Exercise goal »
Search the data for "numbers". Each line containing it is to be copied.

Stored dataset items »
++++++

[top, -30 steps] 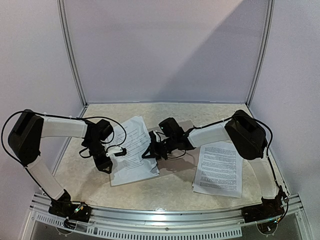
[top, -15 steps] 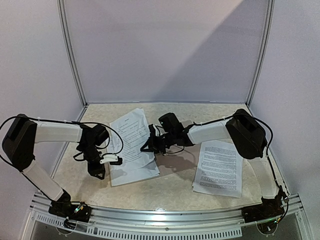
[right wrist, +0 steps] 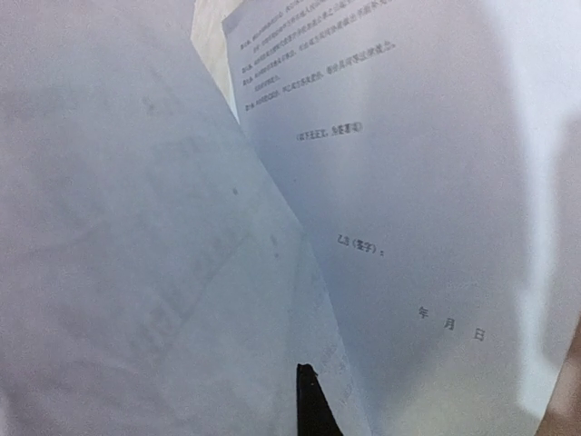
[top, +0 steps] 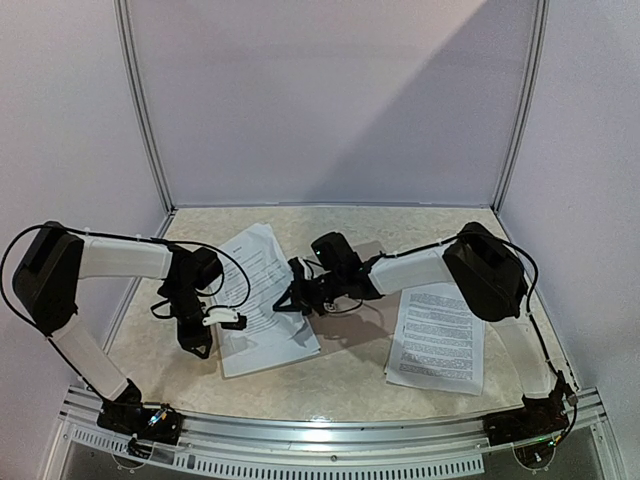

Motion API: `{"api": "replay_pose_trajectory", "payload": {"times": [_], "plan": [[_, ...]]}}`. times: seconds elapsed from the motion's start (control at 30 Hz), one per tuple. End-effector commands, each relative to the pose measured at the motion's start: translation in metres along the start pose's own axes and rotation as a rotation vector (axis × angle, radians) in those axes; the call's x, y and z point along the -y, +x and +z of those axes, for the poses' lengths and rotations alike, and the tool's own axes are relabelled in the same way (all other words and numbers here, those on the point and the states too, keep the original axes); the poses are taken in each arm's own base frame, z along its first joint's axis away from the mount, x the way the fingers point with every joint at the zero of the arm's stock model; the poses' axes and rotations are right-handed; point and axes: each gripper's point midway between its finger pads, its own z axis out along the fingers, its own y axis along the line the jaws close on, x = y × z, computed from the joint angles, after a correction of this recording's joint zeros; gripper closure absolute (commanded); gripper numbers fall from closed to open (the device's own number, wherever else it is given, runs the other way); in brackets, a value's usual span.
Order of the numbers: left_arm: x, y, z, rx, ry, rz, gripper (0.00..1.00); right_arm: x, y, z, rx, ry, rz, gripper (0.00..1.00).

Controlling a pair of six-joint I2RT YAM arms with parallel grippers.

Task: Put the files into the folder
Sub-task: Insert the folder to form pockets on the folder.

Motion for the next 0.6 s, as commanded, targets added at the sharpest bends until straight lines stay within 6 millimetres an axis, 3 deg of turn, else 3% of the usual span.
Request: {"api": "replay_pose_trajectory", "payload": {"times": [0.0,0.1,0.23,0.4,0.57], "plan": [[-0.002,-0.009,0.011,0.01,0.004,-0.025,0.56,0.007,0.019,-0.007,-0.056,0.059,0.039,0.94],[-0.002,-0.009,0.011,0.01,0.0,-0.059,0.56,0.005,0.02,-0.015,-0.061,0.11,0.019,0.75],[0.012,-0.009,0.012,0.014,0.067,-0.101,0.57,0.008,0.018,-0.033,-0.047,0.211,-0.014,0.68],[0.031,-0.008,0.006,0.026,0.14,-0.126,0.59,0.016,0.022,-0.049,-0.044,0.27,-0.038,0.7],[0.06,-0.007,0.002,0.025,0.171,0.0,0.59,0.025,0.022,-0.048,-0.044,0.267,-0.029,0.87]]}}
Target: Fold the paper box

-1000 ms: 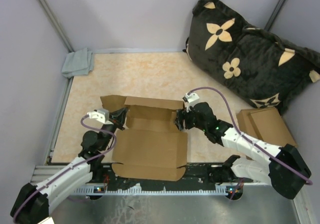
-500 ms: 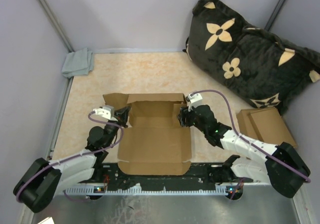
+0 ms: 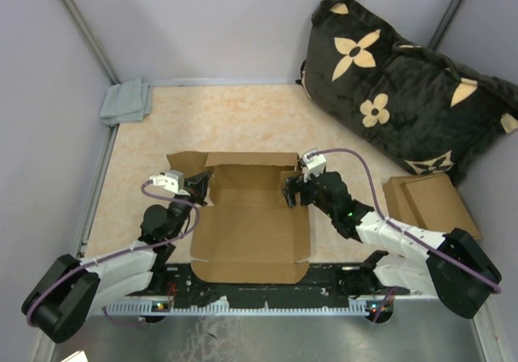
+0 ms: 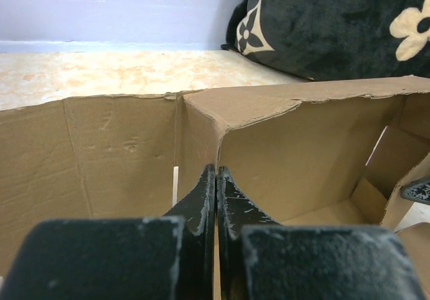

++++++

Task result »
Motion API: `{"api": "replay_pose_trajectory", "payload": {"times": [_], "plan": [[_, ...]]}}`. times: seconds elapsed from the motion's start (control at 30 Hz), one per tuple. End-effector commands, each relative to the pose measured at the motion's start: translation in metres along the start pose's own axes and rotation as a rotation vector (axis × angle, radians) in those axes; the call's x, y and z point along the -y, +x and +z of those axes, for the poses' lengths and rotations alike, and the tool's own axes are relabelled in the same way (all other words and numbers here, those on the point and the states too, keep the original axes); the poses are taken in each arm's own base frame, z along its first joint's axis away from the mount, x the way the fingers point with every joint at the zero of the arm's stock model; the poses' axes and rotations are right-handed; point and axes: each gripper's point midway between its finger pads, its own z axis out along the fingers, its own y axis along the line the jaws close on, x = y × z, computed from the joint angles, after a correction of this recording's joint zeros; gripper closure absolute (commanded); gripper numbers fall from closed to open (the device's own number, wherever else it is given, runs the other way); in brackets, a value's usual span.
Order of the numbers: left_arm: x, y, z, rx, ry, rz, gripper (0.00..1.00); right_arm: x, y, z, rx, ry, rz, gripper (0.00..1.00).

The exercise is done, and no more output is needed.